• **EXERCISE GOAL**
Output the listing below in full, exactly as written.

—————

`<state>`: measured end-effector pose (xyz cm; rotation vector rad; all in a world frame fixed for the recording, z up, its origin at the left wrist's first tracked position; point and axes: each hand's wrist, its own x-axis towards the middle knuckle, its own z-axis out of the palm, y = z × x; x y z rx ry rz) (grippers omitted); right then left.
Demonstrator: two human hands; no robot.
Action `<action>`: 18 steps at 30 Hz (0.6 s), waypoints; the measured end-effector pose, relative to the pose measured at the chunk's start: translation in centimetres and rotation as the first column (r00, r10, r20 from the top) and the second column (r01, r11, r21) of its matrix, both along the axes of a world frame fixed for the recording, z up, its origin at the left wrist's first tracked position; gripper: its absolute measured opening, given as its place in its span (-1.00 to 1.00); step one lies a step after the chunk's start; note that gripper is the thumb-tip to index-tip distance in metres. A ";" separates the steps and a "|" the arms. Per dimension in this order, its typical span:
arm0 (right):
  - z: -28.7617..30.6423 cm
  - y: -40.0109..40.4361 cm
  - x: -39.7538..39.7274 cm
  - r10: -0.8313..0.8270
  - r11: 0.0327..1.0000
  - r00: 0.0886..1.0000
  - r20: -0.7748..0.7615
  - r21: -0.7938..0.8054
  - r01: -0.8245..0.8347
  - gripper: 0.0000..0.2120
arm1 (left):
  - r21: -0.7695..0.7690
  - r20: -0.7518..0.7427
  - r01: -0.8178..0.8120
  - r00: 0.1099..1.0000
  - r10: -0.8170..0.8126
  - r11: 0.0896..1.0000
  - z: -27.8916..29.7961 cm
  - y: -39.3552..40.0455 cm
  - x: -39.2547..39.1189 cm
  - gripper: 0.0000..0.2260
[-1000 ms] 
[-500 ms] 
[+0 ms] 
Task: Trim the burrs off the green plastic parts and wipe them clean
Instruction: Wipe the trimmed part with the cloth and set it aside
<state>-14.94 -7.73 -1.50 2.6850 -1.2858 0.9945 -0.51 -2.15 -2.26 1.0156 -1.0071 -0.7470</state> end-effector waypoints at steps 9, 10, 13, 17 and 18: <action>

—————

• **RESPONSE TO THE TASK**
`<state>`: measured end-effector pose (xyz cm; rotation vector rad; all in a world frame fixed for the recording, z up, its origin at the left wrist's first tracked position; point and axes: each hand's wrist, its own x-axis towards the middle knuckle, its own z-axis out of the palm, y = z × x; x y z rx ry rz) (grippers omitted); right then left.
Demonstrator: two human hands; no robot.
Action `<action>`: 18 steps at 30 Hz (0.6 s), waypoints; the measured end-effector pose, relative to the pose measured at the chunk's start: translation in centimetres and rotation as the first column (r00, r10, r20 from the top) and the second column (r01, r11, r21) of its matrix, both along the axes of a world frame fixed for the recording, z up, its origin at the left wrist's first tracked position; gripper: its absolute measured opening, given as its place in its span (-1.00 to 1.00); step one lies a step after the chunk's start; note that gripper is the thumb-tip to index-tip distance in metres. A ";" separates the steps and a "|" the arms. Per dimension in this order, its typical span:
arm0 (right):
  - z: -28.7617..30.6423 cm
  - y: -40.0109..40.4361 cm
  - x: -39.7538..39.7274 cm
  - r10: -0.8313..0.8270
  - r11: 0.0327..1.0000
  - r00: 0.0886..1.0000
  - r20: -0.7748..0.7615
  - r21: -0.7938..0.8054
  - r01: -0.8245..0.8347
  - gripper: 0.0000..0.2120
arm1 (left):
  - r21: -0.7695..0.7690
  - r20: -0.7518..0.7427
  - r01: -0.8178..0.8120
  - r00: 0.1099..1.0000
  - r10: -0.8170..0.8126
  - r11: 0.0896..1.0000
  - z: -27.8916..29.7961 cm
  - y: -39.3552..40.0455 cm
  - x: -39.2547..39.1189 cm
  - gripper: 0.0000..0.2260
[-1000 ms] 
[-500 ms] 
[+0 ms] 
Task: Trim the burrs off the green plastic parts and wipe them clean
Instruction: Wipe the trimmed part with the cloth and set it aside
<state>-14.94 -7.73 -1.50 2.6850 -1.2858 0.9945 -0.51 -2.15 -2.26 1.0156 -1.0071 -0.7470</state> end-effector waypoints at steps 9, 10, 13, 17 and 18: <action>

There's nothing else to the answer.